Personenbezogene Daten

Eine Verschärfung des Erpressungsszenarios ist es, wenn die Cyberkriminellen Daten nicht nur verschlüsseln, sondern auch mit deren Veröffentlichung drohen. Für kleine Tischlereien wird das im Normalfall zwar nicht relevant sein. Könnte es aber, falls man etwa für Kunden arbeitet, deren Daten besonders heikel sind.

Hat man zum Beispiel die Einrichtung für eine Bank gefertigt, verfügt man wahrscheinlich über die Grundrisse der Immobilie. Natürlich ist es nicht wünschenswert, wenn diese an die falschen Hände gelangen. Zudem hat jedes Unternehmen gemäß Datenschutzgrundverordnung (DSGVO) die Verantwortung für personenbezogene Daten, die es verarbeitet. Darunter versteht der Gesetzgeber jede Art von Information, durch die Rückschlüsse auf die Identität einer Person gezogen werden können. Also auch Adressen, Telefonnummern oder Fotos des Eigenheims.

Übrigens: Gemäß DSGVO und österreichischem Datenschutzgesetz (DSG) ist jedes Unternehmen verpflichtet, eine „Verletzung des Schutzes personenbezogener Daten“ an die zuständige Datenschutzbehörde zu melden. Unter bestimmten Bedingungen müssen sogar all jene Personen, deren Daten betroffen sein könnten, proaktiv informiert werden. Es ist also ratsam, für Datenschutz zu sorgen.

Gerhard Scheschy, Geschäftsführer Tischlerei Scheschy
Gerhard Scheschy, Geschäftsführer Tischlerei Scheschy  

" Wir haben unsere Mitarbeiterinnen und Mitarbeiter geschult und hoch sensibilisiert. IT-Sicherheit ist ein Riesenthema, oft kommt man zufällig unter die Räder."

Einfallstor CNC-Maschine

Zum Glück ist es gar nicht so schwer, einen Minimalstandard herzustellen, der bereits vor einem Großteil der Gefahren schützt. Experten sprechen von der „80-zu-20-Regel“: Demnach kann man mit 20 Prozent des theoretisch möglichen Gesamtaufwands bereits 80 Prozent der Gefahrenquellen beseitigen.

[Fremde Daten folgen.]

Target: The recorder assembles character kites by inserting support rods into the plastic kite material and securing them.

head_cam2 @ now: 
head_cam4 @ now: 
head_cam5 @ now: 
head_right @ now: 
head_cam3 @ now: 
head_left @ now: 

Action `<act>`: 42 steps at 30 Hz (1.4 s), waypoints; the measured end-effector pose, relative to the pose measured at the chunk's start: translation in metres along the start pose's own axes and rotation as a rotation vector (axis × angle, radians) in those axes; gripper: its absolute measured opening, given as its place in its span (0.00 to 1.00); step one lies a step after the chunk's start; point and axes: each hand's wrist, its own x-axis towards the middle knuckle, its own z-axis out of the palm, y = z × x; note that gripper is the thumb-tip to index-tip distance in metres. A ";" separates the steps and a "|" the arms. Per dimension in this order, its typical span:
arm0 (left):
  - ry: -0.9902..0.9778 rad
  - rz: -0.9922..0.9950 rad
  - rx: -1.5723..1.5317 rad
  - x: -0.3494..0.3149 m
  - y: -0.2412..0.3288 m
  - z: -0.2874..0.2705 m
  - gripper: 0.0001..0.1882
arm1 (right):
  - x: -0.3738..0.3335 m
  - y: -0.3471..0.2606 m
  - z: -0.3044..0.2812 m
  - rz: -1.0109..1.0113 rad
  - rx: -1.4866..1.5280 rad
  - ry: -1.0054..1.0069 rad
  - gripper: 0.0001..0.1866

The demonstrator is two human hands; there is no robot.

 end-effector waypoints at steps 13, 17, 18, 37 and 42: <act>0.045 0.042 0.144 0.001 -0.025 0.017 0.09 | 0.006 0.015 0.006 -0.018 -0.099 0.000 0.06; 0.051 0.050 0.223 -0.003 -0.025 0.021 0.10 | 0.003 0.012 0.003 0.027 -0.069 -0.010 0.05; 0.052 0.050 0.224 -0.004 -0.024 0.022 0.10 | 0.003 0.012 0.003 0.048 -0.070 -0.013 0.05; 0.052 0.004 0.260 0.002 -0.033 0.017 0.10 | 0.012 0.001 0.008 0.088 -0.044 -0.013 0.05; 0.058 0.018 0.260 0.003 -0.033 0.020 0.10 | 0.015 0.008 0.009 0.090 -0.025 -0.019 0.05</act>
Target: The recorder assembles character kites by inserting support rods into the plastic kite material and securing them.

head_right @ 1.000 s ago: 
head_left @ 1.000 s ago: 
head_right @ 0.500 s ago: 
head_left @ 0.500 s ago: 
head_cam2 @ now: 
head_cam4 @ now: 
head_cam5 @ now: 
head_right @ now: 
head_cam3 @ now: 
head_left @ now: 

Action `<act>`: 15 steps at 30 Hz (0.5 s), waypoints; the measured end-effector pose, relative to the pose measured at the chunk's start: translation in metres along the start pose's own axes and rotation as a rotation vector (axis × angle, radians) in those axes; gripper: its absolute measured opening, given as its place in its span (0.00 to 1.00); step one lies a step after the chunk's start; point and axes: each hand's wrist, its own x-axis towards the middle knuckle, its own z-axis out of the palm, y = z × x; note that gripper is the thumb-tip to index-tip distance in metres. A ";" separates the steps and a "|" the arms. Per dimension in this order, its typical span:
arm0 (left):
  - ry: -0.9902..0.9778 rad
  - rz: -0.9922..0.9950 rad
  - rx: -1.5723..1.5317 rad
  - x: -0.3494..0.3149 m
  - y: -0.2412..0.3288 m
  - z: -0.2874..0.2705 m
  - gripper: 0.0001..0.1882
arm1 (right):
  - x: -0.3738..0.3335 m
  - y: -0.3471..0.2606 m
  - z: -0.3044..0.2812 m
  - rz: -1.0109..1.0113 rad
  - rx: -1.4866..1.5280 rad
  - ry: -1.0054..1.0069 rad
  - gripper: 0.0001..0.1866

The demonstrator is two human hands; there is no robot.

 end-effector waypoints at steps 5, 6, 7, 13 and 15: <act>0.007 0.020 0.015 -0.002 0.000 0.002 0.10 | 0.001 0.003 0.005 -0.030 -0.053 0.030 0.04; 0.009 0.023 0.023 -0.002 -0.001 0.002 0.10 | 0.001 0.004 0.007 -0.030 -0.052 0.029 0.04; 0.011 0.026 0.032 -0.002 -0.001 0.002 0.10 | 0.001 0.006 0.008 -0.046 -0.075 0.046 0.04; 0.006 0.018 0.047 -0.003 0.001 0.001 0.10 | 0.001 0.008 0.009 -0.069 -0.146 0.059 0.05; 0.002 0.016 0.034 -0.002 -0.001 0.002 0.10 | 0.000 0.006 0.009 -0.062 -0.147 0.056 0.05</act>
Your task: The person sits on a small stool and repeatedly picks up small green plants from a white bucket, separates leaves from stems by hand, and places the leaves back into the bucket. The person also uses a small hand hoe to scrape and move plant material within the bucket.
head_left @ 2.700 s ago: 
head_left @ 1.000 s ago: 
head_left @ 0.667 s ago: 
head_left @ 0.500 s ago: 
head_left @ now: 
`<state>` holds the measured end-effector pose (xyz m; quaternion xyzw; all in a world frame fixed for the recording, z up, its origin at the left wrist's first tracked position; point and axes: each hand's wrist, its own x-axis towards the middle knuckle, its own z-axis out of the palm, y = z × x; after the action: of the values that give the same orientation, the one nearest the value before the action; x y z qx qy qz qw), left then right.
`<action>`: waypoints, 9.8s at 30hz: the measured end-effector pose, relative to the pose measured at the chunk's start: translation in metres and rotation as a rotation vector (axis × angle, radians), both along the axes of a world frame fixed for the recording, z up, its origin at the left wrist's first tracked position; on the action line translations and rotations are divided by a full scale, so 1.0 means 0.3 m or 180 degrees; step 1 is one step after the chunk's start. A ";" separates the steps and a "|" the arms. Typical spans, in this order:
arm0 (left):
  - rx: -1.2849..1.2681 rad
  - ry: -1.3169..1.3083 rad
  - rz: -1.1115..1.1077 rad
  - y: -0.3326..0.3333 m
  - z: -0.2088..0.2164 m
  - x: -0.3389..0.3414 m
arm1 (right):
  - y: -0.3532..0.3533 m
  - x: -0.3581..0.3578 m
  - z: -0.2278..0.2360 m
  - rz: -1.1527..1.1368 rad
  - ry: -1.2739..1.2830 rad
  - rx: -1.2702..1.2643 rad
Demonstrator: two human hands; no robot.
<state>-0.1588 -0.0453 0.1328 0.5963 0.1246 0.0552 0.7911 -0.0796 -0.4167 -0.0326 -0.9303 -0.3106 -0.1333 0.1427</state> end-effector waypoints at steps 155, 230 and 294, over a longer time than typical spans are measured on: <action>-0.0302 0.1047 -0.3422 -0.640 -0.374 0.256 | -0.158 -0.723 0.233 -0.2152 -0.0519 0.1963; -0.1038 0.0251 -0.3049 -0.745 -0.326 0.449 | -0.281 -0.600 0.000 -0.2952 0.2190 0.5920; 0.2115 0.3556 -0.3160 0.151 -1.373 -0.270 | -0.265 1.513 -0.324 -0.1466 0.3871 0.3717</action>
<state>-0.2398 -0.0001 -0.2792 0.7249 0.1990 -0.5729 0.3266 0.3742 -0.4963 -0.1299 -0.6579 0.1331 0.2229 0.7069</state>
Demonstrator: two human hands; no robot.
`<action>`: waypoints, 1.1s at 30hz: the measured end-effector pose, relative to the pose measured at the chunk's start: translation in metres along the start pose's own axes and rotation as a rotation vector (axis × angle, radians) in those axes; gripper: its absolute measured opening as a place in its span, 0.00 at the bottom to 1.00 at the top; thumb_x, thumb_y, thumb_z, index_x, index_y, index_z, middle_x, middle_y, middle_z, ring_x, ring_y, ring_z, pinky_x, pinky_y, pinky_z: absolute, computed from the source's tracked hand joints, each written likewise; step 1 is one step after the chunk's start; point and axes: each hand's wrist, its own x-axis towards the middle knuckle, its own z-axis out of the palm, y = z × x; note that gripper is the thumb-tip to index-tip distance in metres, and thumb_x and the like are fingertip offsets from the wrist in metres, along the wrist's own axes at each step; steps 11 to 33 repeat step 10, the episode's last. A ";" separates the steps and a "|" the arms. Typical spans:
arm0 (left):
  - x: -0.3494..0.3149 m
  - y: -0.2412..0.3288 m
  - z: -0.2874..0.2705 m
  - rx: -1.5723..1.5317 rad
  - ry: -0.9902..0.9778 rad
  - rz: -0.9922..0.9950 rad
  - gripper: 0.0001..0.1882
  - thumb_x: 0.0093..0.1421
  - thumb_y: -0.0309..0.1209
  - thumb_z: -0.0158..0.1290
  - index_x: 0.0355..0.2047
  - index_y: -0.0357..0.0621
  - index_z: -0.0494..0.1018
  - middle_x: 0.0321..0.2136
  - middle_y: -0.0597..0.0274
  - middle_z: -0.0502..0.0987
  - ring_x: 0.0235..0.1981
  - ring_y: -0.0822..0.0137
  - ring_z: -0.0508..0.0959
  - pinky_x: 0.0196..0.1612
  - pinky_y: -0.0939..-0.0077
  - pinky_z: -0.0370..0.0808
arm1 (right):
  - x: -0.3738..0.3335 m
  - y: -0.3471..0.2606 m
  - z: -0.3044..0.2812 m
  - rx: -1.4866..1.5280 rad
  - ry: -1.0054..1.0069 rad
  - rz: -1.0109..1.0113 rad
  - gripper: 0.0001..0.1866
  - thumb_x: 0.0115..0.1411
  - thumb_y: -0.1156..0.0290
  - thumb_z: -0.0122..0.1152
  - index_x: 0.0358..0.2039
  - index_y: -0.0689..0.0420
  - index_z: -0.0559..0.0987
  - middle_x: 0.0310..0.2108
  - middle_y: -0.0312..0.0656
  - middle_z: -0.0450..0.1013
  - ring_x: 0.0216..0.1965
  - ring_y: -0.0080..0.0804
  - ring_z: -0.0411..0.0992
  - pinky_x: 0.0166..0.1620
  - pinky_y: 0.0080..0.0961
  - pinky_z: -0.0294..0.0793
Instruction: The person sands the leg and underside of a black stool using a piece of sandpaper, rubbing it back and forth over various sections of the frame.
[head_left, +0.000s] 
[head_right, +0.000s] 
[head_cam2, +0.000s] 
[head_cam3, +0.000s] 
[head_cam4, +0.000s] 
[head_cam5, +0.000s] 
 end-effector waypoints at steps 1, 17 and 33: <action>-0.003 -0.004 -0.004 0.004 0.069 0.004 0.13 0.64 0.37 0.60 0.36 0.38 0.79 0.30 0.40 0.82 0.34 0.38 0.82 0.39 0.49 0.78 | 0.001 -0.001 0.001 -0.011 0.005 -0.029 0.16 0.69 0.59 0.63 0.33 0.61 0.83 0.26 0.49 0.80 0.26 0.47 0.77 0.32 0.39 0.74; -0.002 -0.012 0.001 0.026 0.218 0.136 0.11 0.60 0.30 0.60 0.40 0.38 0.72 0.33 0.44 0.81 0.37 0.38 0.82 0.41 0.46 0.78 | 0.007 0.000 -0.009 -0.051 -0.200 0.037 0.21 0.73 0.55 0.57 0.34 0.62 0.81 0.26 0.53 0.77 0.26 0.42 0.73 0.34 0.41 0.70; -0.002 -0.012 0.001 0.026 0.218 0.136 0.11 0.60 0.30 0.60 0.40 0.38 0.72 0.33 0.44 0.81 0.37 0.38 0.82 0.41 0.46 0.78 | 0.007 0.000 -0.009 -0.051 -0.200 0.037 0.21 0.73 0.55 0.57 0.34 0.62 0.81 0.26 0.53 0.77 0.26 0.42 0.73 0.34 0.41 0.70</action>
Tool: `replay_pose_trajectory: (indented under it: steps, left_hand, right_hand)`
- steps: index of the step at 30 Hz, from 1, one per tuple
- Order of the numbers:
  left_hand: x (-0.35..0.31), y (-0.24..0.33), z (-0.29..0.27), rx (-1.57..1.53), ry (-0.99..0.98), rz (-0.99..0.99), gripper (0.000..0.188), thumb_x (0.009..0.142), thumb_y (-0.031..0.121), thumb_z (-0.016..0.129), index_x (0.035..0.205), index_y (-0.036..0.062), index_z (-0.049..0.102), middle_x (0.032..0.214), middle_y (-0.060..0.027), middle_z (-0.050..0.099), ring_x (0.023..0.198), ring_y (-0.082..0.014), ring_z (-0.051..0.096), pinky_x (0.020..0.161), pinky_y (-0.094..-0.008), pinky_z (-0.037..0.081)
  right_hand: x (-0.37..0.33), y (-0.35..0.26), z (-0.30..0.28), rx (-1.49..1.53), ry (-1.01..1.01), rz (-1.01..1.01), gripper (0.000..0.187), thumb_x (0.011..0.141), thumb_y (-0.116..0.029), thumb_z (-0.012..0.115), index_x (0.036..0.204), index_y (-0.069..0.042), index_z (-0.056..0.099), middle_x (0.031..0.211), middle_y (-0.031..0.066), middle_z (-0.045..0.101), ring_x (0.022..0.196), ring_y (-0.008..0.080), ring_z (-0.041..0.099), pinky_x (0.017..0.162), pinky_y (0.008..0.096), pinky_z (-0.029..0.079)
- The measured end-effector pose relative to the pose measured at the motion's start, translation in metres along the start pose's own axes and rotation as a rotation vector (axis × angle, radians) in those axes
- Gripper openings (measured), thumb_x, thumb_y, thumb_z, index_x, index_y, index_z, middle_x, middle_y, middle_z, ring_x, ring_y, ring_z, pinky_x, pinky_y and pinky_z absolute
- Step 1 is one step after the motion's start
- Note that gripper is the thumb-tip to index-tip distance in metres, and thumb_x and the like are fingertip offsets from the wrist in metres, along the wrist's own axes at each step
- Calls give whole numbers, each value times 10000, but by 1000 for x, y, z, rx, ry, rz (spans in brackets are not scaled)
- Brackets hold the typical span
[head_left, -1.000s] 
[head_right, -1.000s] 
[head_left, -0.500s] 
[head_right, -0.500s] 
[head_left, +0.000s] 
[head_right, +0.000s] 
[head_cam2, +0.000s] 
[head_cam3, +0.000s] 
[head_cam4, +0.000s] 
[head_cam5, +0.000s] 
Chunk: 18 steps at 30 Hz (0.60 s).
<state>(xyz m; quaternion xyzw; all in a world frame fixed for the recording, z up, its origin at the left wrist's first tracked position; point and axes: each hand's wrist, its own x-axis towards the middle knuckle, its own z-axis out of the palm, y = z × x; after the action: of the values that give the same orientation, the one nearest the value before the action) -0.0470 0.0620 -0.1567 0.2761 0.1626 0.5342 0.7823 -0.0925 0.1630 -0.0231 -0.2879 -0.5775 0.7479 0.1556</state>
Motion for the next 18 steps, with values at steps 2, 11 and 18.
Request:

Ein besonders häufiges Einfallstor in das eigene System ist das E-Mail-Konto. Zum einen ist E-Mail das wohl wichtigste Medium der unternehmerischen Kommunikation nach außen. Zum anderen ist die E-Mail-Adresse oft mit verschiedenen Diensten, wie zum Beispiel Onlineshops, verknüpft. Wer Zugriff auf die E-Mail-Adresse eines Opfers hat, kann daher auch oft andere Daten abgreifen. Linhart empfiehlt deshalb, für das E-MailKonto eine Zwei-Faktor-Authentifizierung zu nutzen. Mittlerweise bieten alle seriö- sen E-Mail-Provider diese Option an. Dabei schützt man den Zugang zu seinem E-Mail-Konto zusätzlich zum herkömmlichen Passwort durch einen zweiten Schutzfaktor. Das kann beispielsweise ein Sicherheitscode sein, der von einer App auf dem Smartphone generiert wird.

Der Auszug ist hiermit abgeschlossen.